基于非对称纳米通道的嵌段共聚物受限自组装研究

The self-assembled nanostructures of block copolymers (BCPs) have great potentials for various applications in the fields of drug delivery and controlled release, sensing, catalysis and others. The influence of confinement environment on the self-assembly behaviors and structures of BCPs is widely existed. It has great practical and theoretical values for building novel nanostructures and functional polymer materials, which has attracted extensive research interests in recent years. At present, however, there are few studies on the self-assembled block copolymers with functional and responsive properties, and the effect of confined space on the functional properties of the self-assembly needs to be further investigated. Herein, we will carry out research on self-assembled block copolymers confined in asymmetric nanochannels. We will pour pH-responsive BCPs into asymmetric nanochannels to accomplish confined self-assembly, and the polymeric self-assemblies with various structures can be tailored with the addition of homopolymers, and then mesoporous materials can be prepared by selective solvent swelling of the structured NRs. The ion transport properties will be characterized by measuring the transmembrane currents or potentials of the self-assembled nanochannels. The application of the pH-responsive polymeric self-assemblies in advanced energy conversion system will be discussed in detail, as well as provide a basis for building new energy conversion devices. This project will greatly promote the research of functional and stimuli-responsive self-assembled BCPs for the first time by combinations of the asymmetric nanochannels with the self-assembly of stimuli-responsive BCPs, which has important academic significance and application value.

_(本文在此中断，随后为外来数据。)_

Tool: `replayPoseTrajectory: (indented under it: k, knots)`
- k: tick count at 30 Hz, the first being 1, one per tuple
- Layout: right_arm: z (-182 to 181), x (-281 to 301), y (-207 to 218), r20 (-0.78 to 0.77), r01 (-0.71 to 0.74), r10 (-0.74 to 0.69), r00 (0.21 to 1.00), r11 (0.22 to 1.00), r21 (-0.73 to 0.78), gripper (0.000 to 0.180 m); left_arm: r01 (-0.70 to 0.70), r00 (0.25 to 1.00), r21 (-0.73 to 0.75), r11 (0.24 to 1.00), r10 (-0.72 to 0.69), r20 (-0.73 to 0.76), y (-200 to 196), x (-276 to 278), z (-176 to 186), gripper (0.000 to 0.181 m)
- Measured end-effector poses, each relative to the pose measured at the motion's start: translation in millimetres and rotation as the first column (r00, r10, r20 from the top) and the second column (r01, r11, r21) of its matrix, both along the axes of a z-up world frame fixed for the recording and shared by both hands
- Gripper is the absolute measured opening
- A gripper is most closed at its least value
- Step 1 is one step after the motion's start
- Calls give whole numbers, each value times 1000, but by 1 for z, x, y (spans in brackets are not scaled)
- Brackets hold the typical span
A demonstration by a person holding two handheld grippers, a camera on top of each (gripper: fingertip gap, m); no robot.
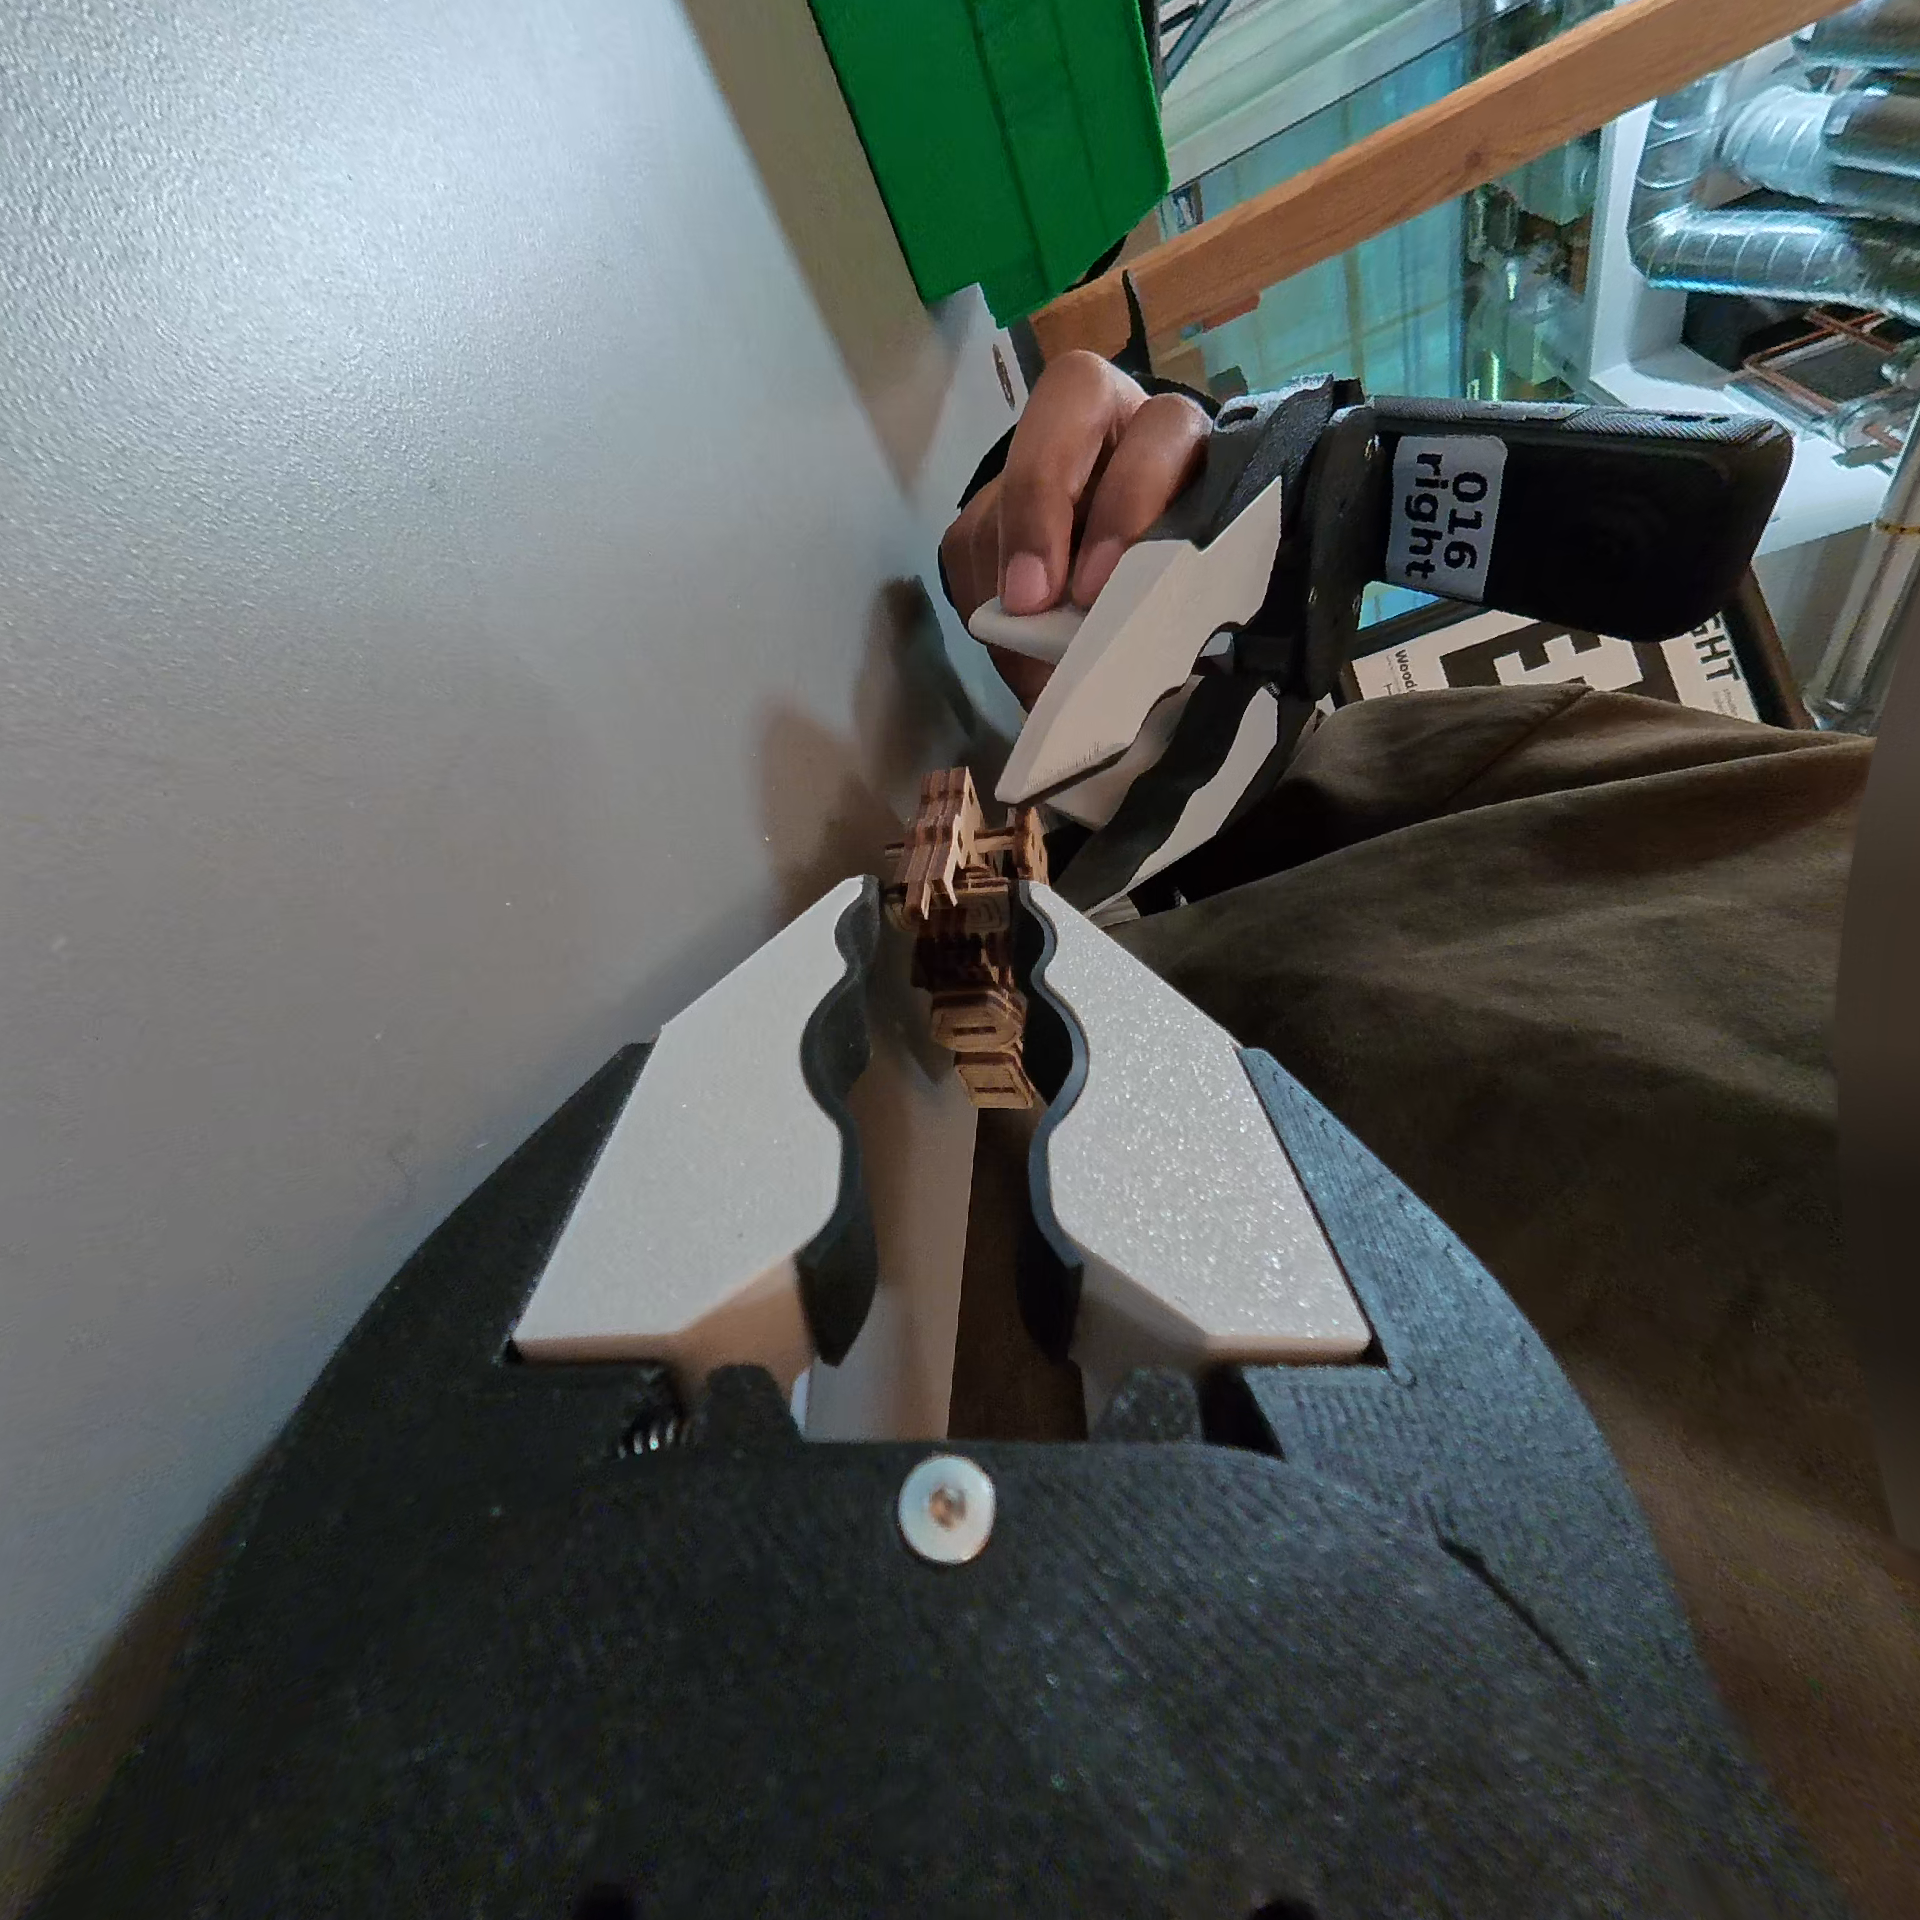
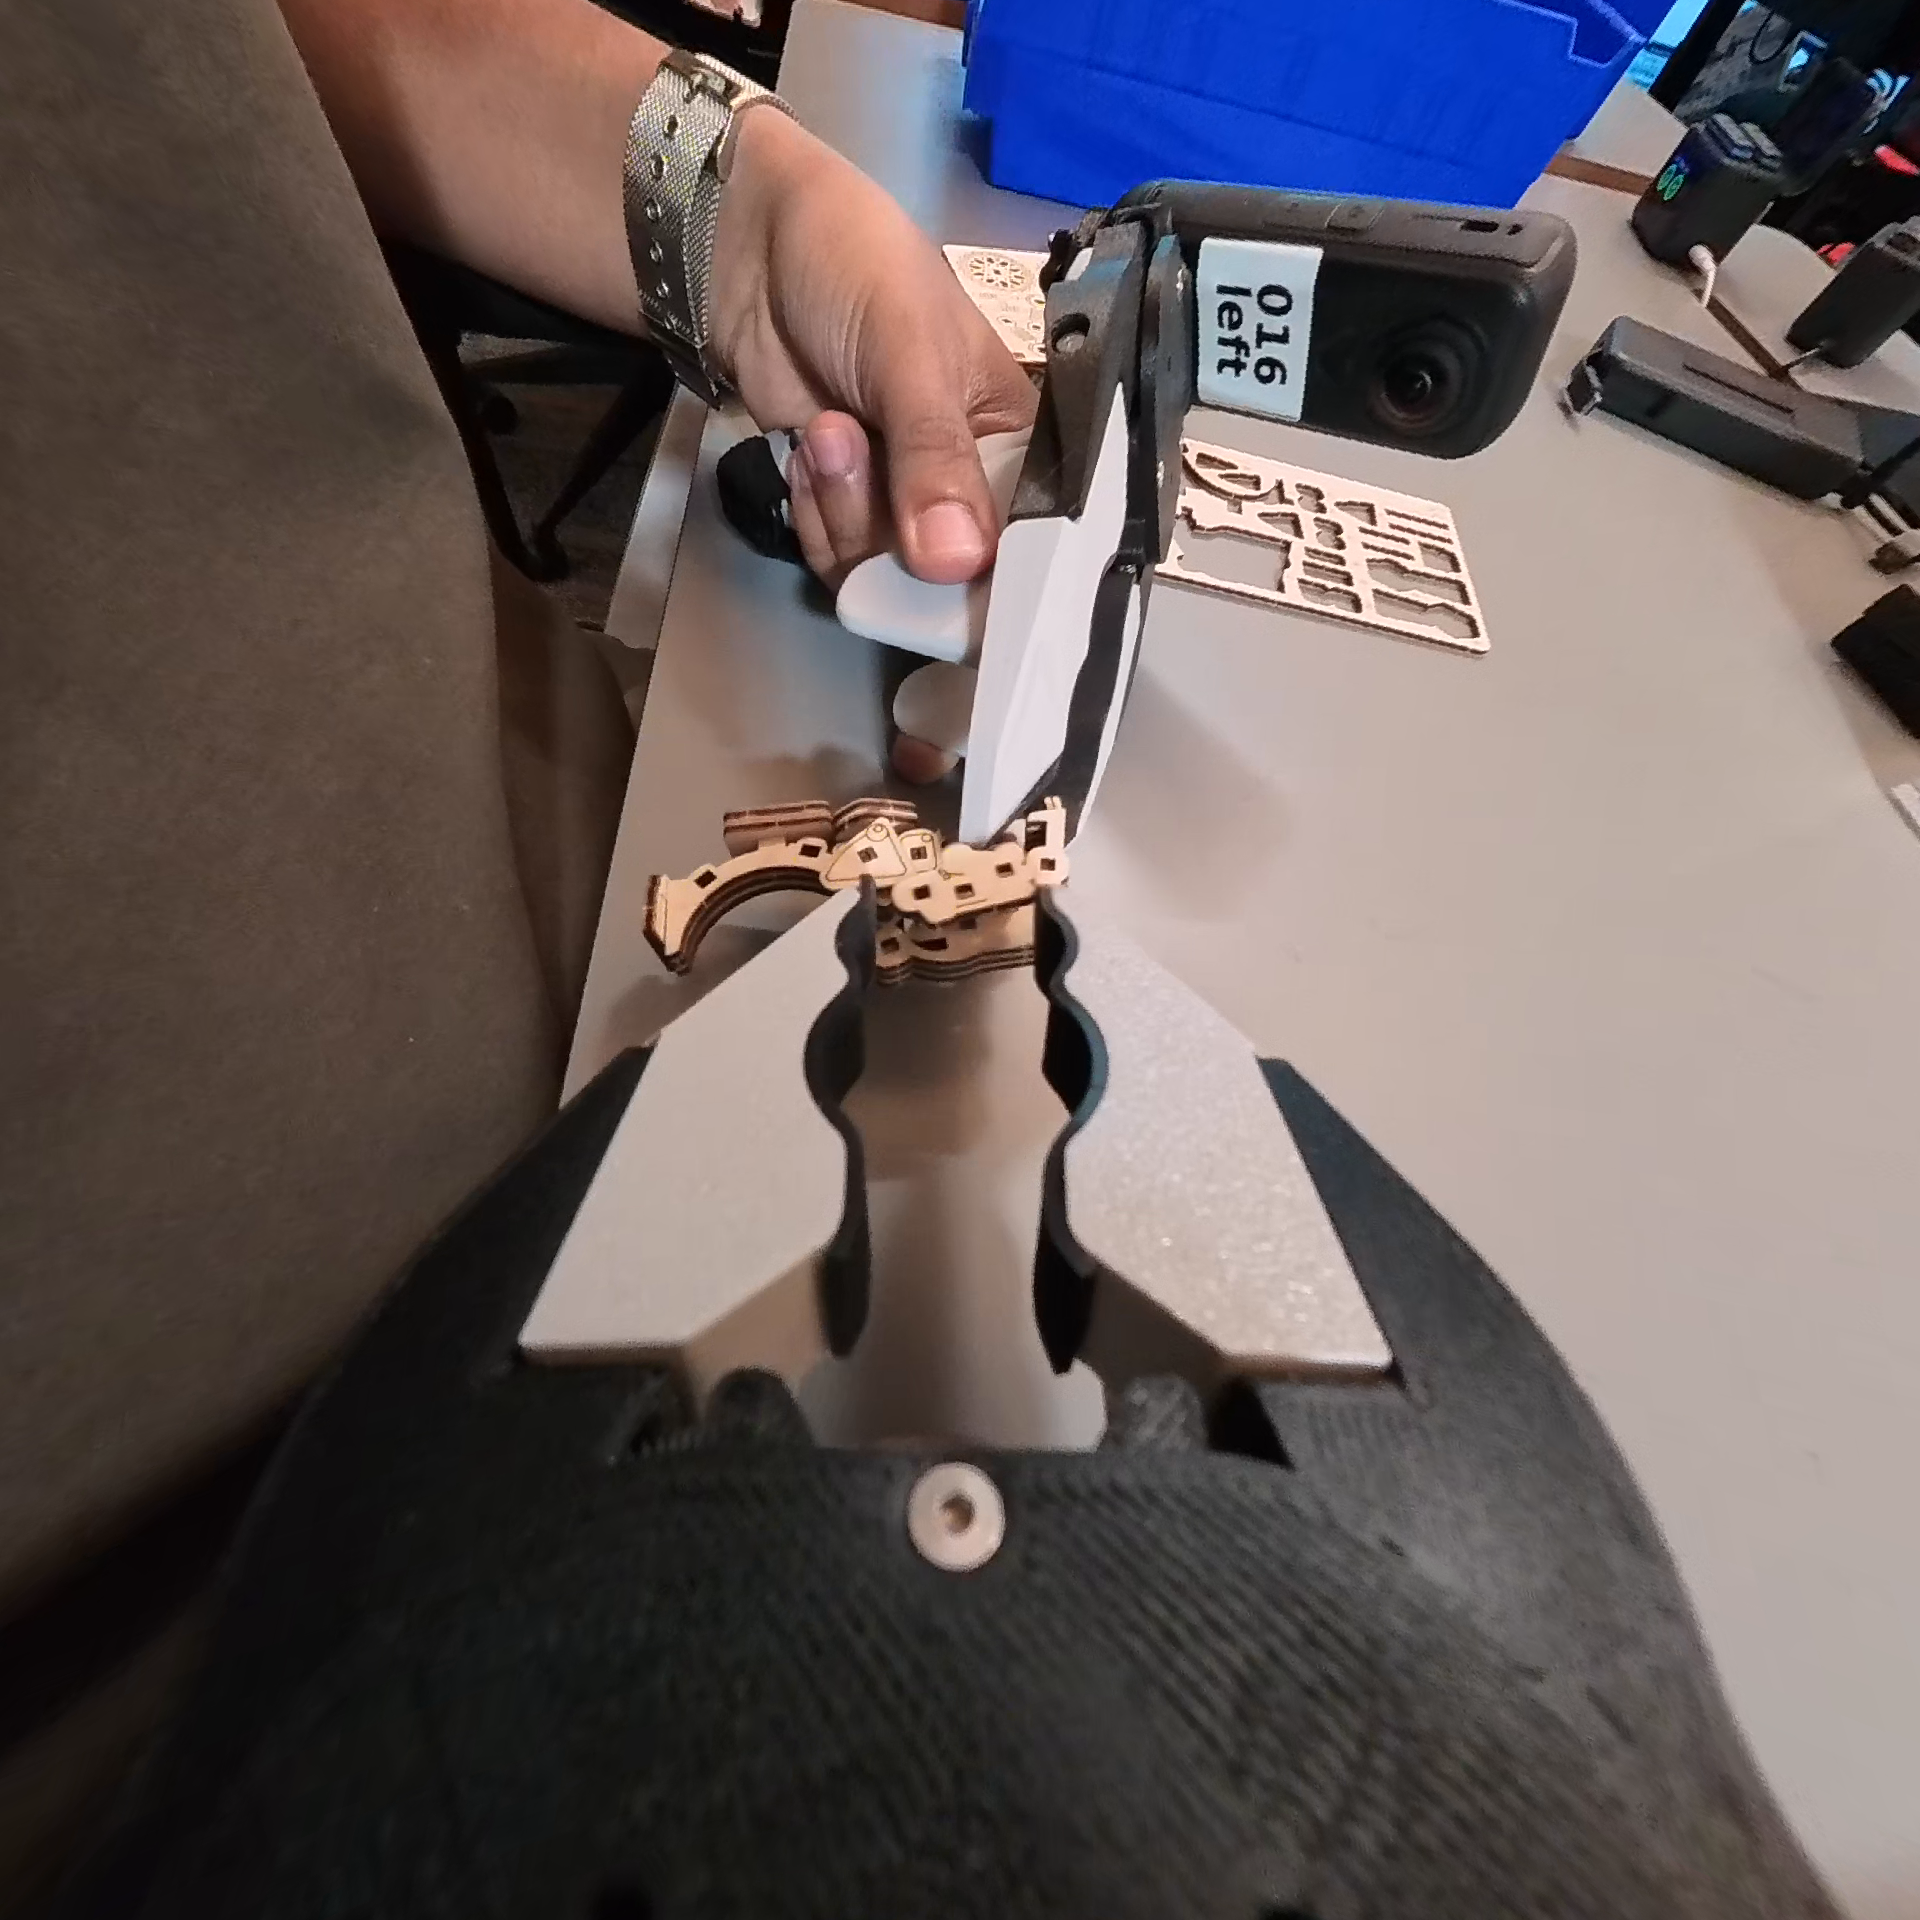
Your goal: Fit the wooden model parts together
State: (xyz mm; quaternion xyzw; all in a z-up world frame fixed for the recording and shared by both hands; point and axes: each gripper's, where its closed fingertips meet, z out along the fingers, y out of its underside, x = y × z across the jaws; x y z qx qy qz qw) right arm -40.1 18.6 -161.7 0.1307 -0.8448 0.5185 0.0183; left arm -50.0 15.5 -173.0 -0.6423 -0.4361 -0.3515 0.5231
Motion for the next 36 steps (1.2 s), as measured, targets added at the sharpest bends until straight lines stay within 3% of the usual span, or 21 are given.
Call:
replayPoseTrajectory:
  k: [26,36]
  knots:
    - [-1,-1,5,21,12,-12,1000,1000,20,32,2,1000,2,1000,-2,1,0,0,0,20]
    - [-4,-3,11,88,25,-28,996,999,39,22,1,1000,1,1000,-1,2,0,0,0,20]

嵌段共聚物自组装形成的纳米结构在药物递送、传感、催化等领域有着广阔的应用前景。受限环境对嵌段共聚物自组装行为及组装体结构的影响广泛存在，对于构筑新颖组装结构和制备功能性聚合物材料具有很强的现实意义和理论价值，近年来引起广泛的研究兴趣。然而，目前关于具有功能性及响应性的嵌段共聚物受限自组装的研究还很少，受限效应对组装体功能性的影响需要深入研究。本项目拟开展基于非对称纳米通道的嵌段共聚物受限自组装研究。将具有pH响应的嵌段共聚物在纳米通道内自组装，通过改变共聚物与均聚物的比例获得不同结构的组装体，并在此基础上制备介孔纳米纤维。研究离子在受限自组装通道中的输运性质，探讨其应用于先进能源转换体系的可能性，为构筑基于嵌段共聚物自组装的新型能源转换器件提供依据。本项目首次将非对称纳米通道用于刺激响应性嵌段共聚物的受限自组装，将推动具有功能性及响应性共聚物受限自组装的研究，具有重要的学术意义和应用价值。

嵌段共聚物自组装形成的纳米结构在药物递送、传感、催化等领域有着广阔的应用前景。受限环境对嵌段共聚物自组装行为及组装体结构的影响广泛存在，对于构筑新颖组装结构和制备功能性聚合物材料具有很强的现实意义和理论价值，近年来引起广泛的研究兴趣。本项目开展了基于非对称纳米通道的嵌段共聚物受限自组装研究。将具有pH响应的嵌段共聚物在纳米通道内自组装，通过改变共聚物与均聚物的比例获得不同结构的组装体，并在此基础上制备介孔纳米纤维。研究了离子在受限自组装通道中的输运性质，探讨其应用于先进能源转换体系的可能性，为构筑基于嵌段共聚物自组装的新型能源转换器件提供依据。本项目首次将非对称纳米通道用于刺激响应性嵌段共聚物的受限自组装，将推动具有功能性及响应性共聚物受限自组装的研究，具有重要的学术意义和应用价值。